### Exercise
Copy out the data that comes next, character for character, and leave the images aside.

### Extracted records
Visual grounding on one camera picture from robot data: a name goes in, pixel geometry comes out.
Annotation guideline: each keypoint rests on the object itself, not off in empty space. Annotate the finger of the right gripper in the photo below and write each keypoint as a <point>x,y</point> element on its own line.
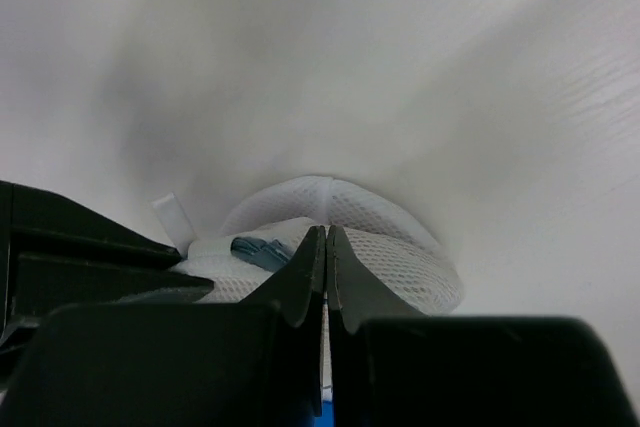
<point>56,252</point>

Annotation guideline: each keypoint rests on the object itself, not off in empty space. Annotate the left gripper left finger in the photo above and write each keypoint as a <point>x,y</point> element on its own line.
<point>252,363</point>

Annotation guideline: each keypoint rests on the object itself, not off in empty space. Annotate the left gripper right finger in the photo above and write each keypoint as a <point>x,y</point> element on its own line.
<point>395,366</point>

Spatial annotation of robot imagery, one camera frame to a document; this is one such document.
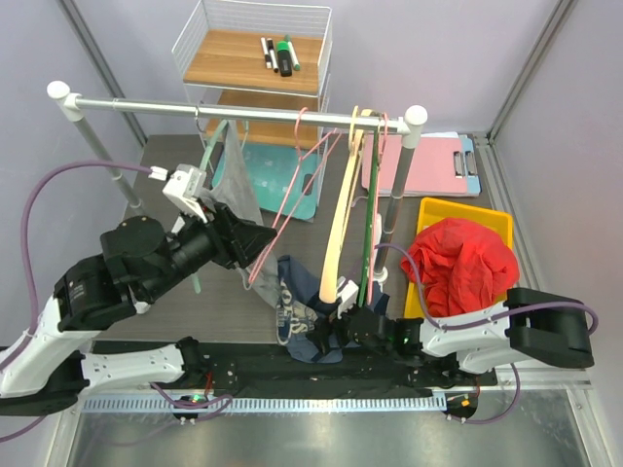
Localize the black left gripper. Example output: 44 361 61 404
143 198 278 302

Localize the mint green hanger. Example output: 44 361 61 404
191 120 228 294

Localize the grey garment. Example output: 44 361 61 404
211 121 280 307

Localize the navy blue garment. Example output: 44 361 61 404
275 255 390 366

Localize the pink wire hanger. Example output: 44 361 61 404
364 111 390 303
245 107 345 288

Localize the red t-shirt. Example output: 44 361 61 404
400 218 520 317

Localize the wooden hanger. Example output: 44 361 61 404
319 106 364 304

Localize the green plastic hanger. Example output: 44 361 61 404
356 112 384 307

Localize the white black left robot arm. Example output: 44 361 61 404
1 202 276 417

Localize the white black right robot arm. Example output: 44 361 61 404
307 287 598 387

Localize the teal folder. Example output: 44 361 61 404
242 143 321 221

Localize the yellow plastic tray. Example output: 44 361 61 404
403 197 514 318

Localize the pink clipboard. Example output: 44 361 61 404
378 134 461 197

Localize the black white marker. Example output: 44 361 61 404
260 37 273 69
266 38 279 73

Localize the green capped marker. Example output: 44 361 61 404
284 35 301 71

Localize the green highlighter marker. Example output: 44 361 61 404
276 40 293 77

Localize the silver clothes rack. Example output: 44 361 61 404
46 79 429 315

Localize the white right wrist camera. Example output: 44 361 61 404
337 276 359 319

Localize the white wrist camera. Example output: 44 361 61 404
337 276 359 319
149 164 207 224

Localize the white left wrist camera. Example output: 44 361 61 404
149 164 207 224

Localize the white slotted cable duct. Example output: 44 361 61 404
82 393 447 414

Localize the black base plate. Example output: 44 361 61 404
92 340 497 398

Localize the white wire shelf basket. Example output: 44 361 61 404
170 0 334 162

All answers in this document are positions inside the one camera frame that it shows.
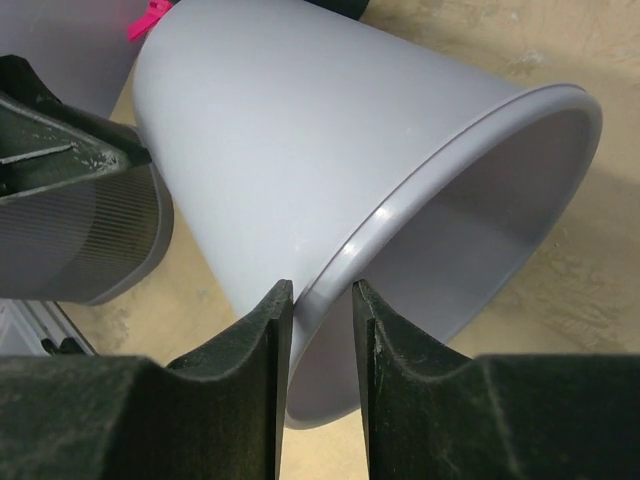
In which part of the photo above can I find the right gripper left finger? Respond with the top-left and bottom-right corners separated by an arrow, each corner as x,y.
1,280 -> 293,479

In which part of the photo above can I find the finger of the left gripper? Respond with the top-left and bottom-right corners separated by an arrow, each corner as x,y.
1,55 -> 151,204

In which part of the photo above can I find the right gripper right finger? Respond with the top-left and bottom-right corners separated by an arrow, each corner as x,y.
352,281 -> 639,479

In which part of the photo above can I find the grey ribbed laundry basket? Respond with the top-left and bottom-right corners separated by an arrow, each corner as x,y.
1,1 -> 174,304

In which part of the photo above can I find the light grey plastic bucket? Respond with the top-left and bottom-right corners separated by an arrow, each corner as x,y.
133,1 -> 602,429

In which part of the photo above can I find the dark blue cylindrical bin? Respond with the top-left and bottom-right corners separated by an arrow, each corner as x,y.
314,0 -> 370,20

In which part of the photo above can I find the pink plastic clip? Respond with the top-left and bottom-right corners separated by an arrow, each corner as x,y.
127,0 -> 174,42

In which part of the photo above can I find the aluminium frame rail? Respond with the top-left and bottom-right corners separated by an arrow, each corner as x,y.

### Task answer
Visual grounding on one camera picture from robot data: a name goes in, pixel geometry comes out.
Annotation guideline: each keypoint rests on the object itself, not off in empty space. Annotate the finger of the right gripper in the photo below and write each keypoint as a <point>x,y</point> element on its own line.
<point>56,252</point>

Annotation guideline: each keypoint rests on the object itself, not off in empty space. Annotate the left gripper left finger in the photo above and write each keypoint as a <point>x,y</point> element on its own line.
<point>252,363</point>

Annotation guideline: each keypoint rests on the object itself, not off in empty space. Annotate the left gripper right finger in the photo above and write each keypoint as a <point>x,y</point> element on its own line.
<point>395,366</point>

Spatial annotation of robot imagery, one camera frame to a document; this is one such document.
Localize the black left gripper. Example output: 44 361 61 404
143 198 278 302

Localize the mint green hanger. Example output: 44 361 61 404
191 120 228 294

Localize the grey garment. Example output: 44 361 61 404
211 121 280 307

Localize the navy blue garment. Example output: 44 361 61 404
275 255 390 366

Localize the pink wire hanger. Example output: 44 361 61 404
364 111 390 303
245 107 345 288

Localize the red t-shirt. Example output: 44 361 61 404
400 218 520 317

Localize the wooden hanger. Example output: 44 361 61 404
319 106 364 304

Localize the green plastic hanger. Example output: 44 361 61 404
356 112 384 307

Localize the white black left robot arm. Example output: 44 361 61 404
1 202 276 417

Localize the white black right robot arm. Example output: 44 361 61 404
307 287 598 387

Localize the teal folder. Example output: 44 361 61 404
242 143 321 221

Localize the yellow plastic tray. Example output: 44 361 61 404
403 197 514 318

Localize the pink clipboard. Example output: 44 361 61 404
378 134 461 197

Localize the black white marker. Example output: 44 361 61 404
260 37 273 69
266 38 279 73

Localize the green capped marker. Example output: 44 361 61 404
284 35 301 71

Localize the green highlighter marker. Example output: 44 361 61 404
276 40 293 77

Localize the silver clothes rack. Example output: 44 361 61 404
46 79 429 315

Localize the white right wrist camera. Example output: 44 361 61 404
337 276 359 319

Localize the white wrist camera. Example output: 44 361 61 404
337 276 359 319
149 164 207 224

Localize the white left wrist camera. Example output: 44 361 61 404
149 164 207 224

Localize the white slotted cable duct. Example output: 44 361 61 404
82 393 447 414

Localize the black base plate. Example output: 44 361 61 404
92 340 497 398

Localize the white wire shelf basket. Example output: 44 361 61 404
170 0 334 162

All answers in this document are positions inside the one camera frame that it shows.
In which part of the photo above can I find the right gripper left finger? Respond with the top-left and bottom-right corners separated by an arrow, each corner as x,y.
1,280 -> 293,479

In which part of the photo above can I find the finger of the left gripper? Respond with the top-left and bottom-right corners separated by an arrow, each corner as x,y.
1,55 -> 151,204

In which part of the photo above can I find the right gripper right finger? Respond with the top-left and bottom-right corners separated by an arrow, each corner as x,y.
352,281 -> 639,479

In which part of the photo above can I find the grey ribbed laundry basket? Respond with the top-left and bottom-right corners separated by an arrow, each corner as x,y.
1,1 -> 174,304

In which part of the photo above can I find the light grey plastic bucket? Respond with the top-left and bottom-right corners separated by an arrow, each corner as x,y.
133,1 -> 602,429

In which part of the photo above can I find the dark blue cylindrical bin? Respond with the top-left and bottom-right corners separated by an arrow, each corner as x,y.
314,0 -> 370,20

In which part of the photo above can I find the pink plastic clip? Respond with the top-left and bottom-right corners separated by an arrow, each corner as x,y.
127,0 -> 174,42

In which part of the photo above can I find the aluminium frame rail? Respond with the top-left and bottom-right corners separated by an arrow, each corner as x,y.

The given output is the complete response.